From Genesis we know that God created Adam, then Eve and they were the progenators of all generations following them. What can we learn about the generations of Adam and Eve? Genesis 3:19 tells us that Eve is the mother of all, and thus we can conclude that Adam, her husband was the physical father to all generations.

“And Adam called his wife’s name Eve; because she was the mother of all living.” — Genesis 3:19

Several questions come to my mind as I study the first five chapters of the Book of Genesis.

  • How long did Adam and Eve dwell in the Garden of Eden?
  • How old were Cain and Abel at the time of Abel’s murder? (Genesis 4:8)
  • Who were those that Cain feared would slay him? (Genesis 4:14)
  • Where did Cain’s wife come from? (Genesis 4:17)
  • How did people live those extremely long lives?

The Early Generations

The answer to the first two questions is hinted at in Genesis 5:3. “Adam lived a hundred and thirty years, and begat a son in his own likeness, after his image; and called his name Seth…” Genesis 4:25 indicates that Seth was born after the death of Abel. “And Adam knew his wife again; and she bare a son, and called his name Seth: For God, said she, hath appointed me another seed instead of Abel, whom Cain slew…” It would be through Seth that the seed of the woman would descend: Abraham, Isaac, Jacob, Judah, King David, and ultimately Jesus Christ, (c.f. Genesis 3:15).

From Genesis 5:3, we see that Adam and Eve were 130 years old when Seth was born and, so obviously, Cain was less than 130 years old. We can also infer that Adam and Eve dwelt in the Garden for less than 130 years. We generally assume that Cain was the firstborn son and that Abel was the second, but is that necessarily inferred from the reading of Genesis 4:1-2? It is possible, but I think unlikely, that Cain had older brothers and sisters.

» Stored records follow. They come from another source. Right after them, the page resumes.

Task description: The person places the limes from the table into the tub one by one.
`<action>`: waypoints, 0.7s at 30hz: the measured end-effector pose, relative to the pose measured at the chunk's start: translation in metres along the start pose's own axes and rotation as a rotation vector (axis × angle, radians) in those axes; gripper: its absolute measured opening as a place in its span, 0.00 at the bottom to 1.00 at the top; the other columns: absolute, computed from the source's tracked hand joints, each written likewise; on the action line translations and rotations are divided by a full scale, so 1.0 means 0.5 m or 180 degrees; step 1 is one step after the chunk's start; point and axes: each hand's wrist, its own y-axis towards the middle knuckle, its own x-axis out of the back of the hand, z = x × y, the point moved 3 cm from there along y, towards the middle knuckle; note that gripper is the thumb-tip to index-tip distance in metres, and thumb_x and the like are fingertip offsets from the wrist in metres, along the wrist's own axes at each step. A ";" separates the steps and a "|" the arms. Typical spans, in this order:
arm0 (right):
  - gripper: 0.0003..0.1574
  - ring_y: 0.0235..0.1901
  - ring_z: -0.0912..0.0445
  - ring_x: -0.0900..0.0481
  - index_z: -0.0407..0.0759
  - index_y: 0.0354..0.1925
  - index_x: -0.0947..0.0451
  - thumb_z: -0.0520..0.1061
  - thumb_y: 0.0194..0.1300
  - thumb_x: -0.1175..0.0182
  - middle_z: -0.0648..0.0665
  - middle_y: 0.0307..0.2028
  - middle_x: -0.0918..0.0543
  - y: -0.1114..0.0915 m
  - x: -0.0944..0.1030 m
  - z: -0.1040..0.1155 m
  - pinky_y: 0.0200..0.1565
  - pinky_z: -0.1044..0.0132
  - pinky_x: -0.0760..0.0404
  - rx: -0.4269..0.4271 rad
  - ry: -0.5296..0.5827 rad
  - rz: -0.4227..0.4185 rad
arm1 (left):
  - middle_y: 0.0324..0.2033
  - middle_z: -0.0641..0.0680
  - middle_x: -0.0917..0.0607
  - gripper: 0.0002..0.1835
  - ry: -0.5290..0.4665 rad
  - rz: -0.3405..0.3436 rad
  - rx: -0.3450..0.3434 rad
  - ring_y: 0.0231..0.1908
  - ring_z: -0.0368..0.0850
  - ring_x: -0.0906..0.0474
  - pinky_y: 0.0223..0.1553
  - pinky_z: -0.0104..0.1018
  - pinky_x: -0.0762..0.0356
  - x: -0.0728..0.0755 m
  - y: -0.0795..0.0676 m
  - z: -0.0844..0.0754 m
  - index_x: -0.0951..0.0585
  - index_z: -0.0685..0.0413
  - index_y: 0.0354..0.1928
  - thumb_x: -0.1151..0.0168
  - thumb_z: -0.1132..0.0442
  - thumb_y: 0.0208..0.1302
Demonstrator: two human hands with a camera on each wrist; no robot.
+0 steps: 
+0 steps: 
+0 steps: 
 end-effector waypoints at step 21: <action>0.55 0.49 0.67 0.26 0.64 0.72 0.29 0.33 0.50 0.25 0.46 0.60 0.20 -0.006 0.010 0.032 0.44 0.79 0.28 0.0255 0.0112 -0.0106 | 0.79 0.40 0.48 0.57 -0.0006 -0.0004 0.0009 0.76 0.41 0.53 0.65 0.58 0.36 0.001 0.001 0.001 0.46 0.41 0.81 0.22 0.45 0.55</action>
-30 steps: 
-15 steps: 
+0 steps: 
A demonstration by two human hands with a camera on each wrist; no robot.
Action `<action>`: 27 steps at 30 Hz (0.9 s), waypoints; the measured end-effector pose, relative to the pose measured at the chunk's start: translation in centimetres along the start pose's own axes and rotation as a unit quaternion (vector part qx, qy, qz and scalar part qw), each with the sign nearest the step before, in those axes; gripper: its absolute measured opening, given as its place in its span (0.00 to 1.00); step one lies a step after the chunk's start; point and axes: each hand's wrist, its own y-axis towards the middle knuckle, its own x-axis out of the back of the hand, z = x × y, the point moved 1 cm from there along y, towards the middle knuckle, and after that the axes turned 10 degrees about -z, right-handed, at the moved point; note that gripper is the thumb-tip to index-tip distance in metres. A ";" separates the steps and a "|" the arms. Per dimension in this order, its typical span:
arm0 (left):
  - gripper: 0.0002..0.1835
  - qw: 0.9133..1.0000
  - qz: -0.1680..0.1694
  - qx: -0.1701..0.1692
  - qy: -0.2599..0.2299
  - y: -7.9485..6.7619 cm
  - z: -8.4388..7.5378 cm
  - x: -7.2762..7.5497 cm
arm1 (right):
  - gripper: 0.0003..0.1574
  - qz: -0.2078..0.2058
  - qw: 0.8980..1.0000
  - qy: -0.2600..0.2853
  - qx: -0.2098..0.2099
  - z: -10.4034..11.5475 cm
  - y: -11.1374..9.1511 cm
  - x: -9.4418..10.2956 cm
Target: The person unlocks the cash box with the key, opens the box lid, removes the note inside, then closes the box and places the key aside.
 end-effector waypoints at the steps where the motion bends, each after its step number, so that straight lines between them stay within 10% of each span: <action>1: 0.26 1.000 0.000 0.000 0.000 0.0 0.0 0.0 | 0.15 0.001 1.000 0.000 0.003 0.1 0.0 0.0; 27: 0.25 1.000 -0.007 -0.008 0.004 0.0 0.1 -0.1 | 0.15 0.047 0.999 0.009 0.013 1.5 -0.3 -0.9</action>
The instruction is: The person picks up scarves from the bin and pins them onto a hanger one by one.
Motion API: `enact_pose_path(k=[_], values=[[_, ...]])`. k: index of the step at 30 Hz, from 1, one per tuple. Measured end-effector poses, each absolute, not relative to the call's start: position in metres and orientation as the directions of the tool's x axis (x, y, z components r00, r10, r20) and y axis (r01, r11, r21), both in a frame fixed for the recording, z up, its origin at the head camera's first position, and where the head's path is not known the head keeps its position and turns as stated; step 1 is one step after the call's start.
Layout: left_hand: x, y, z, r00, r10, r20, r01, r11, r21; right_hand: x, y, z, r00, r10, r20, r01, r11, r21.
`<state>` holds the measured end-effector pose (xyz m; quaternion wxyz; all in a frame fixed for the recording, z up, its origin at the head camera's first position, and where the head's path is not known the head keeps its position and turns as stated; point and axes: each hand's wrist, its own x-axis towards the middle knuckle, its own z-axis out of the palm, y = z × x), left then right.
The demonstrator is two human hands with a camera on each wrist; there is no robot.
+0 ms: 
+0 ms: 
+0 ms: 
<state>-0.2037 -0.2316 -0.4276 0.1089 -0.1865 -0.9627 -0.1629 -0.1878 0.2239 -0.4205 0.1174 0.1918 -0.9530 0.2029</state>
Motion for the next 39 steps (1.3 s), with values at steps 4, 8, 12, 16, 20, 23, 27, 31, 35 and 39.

It is also possible that Cain and Abel were twins. The Bible never says that Adam “knew” his wife between mentioning the births of each son. Or, they could have been born a year apart. It is also possible that there were brothers and sisters born between the birth of Cain and the birth of Abel.

Let’s do a little bit of speculation here based upon what we already know to be true: the age of Adam when Seth was born was 130. If Adam and Eve were cast out of the Garden after only one year, and then Cain was born the next year, then his birth date would have been roughly in year 2, thus making him 128 years old when Seth was born.

In those 128 years, Cain found a wife, and the Earth’s population had grown considerably. Where did all the people come from? If Eve had one child per year, half boys and half girls, by the time of Seth she would have born 129 children.

And if each daughter would reach child-bearing age she would be married to one of her brothers they would have started families of their own. For the sake of discussion, let’s assume that Cain was 19 years old when he married in year 21 and that he and his sister-wife had one child per year like their parents, by the time year 130 comes around he could have had as many as 109 children.

If Abel had also married at age 19, in the year 22 and his wife gave birth at the same rate, then he could have had as many as 107 children by the time of his death in year 130. If every 2 years after that another set of sibling-spouses began having one child per year, then the population of generations one and two, Adam and Eve’s children and grandchildren, would have been 1,000 by the year 130.

That is only counting generations one and two. Generations three, four, and five likely had already begun by this time. How many great-grandchildren, great-great-grandchildren, etc. did Adam and Eve by at this time? Also keep in mind, that after Seth, Adam continued having sons and daughters for the next 800 years.

The math escapes me here. I think the population could have easily been somewhere between 3 and 5 thousand individuals by year 130. This number would explain why Cain feared being a stranger and vagabond on the earth and that people would seek to harm him.

The Later Generations

Another thing that comes to mind is that in those early years, brothers and sisters were marrying and having children together. In our time, in virtually every society, this sibling-spouse relationship is very much taboo. The practice of even cousins marrying is taboo in the USA today, yet it is still practiced in many places around the world. The reason for the taboos against near relations marrying is Biblically based upon the prohibitions against it in Leviticus 18 and 20. But this prohibition did not come until at least 2,500 years after creation.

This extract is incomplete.